The lines from the start of the data up to and including the one with "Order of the" should be returned exactly, and nothing else.

:::::

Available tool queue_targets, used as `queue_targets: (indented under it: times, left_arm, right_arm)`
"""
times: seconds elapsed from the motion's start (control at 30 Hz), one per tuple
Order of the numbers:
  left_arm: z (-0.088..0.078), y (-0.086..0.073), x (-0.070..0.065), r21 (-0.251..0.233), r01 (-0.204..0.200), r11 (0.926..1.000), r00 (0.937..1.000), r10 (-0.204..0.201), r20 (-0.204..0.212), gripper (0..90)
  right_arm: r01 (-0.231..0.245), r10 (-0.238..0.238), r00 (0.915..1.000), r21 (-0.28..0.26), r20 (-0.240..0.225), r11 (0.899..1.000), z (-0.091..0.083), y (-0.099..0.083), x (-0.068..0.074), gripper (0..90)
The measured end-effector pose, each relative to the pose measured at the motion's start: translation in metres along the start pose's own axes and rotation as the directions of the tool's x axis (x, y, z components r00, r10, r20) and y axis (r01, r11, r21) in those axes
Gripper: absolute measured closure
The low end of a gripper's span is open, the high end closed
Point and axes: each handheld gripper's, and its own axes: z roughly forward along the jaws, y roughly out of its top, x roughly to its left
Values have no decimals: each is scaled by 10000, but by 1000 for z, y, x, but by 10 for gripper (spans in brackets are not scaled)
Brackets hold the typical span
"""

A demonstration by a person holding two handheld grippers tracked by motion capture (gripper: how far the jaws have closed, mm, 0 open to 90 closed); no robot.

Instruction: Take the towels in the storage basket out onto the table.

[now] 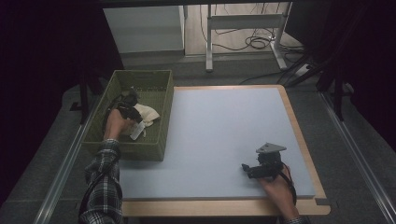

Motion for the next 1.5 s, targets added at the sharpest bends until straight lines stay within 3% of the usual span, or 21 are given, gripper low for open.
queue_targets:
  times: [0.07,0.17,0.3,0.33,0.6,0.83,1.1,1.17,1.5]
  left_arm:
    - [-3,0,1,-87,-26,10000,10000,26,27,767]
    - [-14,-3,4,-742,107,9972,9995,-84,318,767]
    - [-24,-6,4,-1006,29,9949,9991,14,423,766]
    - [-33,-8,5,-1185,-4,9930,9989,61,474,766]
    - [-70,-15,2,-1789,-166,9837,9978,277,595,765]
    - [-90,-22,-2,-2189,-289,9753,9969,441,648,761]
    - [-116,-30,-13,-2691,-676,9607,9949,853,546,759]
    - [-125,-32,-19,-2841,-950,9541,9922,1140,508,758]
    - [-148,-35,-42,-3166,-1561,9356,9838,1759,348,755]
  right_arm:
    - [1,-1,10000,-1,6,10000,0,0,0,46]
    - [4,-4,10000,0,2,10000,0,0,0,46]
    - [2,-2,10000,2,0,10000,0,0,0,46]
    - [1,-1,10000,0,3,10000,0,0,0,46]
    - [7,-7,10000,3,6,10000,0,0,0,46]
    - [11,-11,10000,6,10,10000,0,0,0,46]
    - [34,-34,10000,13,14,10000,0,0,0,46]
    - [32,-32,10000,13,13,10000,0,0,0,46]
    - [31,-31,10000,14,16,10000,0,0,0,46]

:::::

• _Exercise result_:
Available tool queue_targets, used as `queue_targets: (indented under it: times, left_arm, right_arm)`
"""
times: seconds elapsed from the motion's start (control at 30 Hz), one per tuple
Order of the numbers:

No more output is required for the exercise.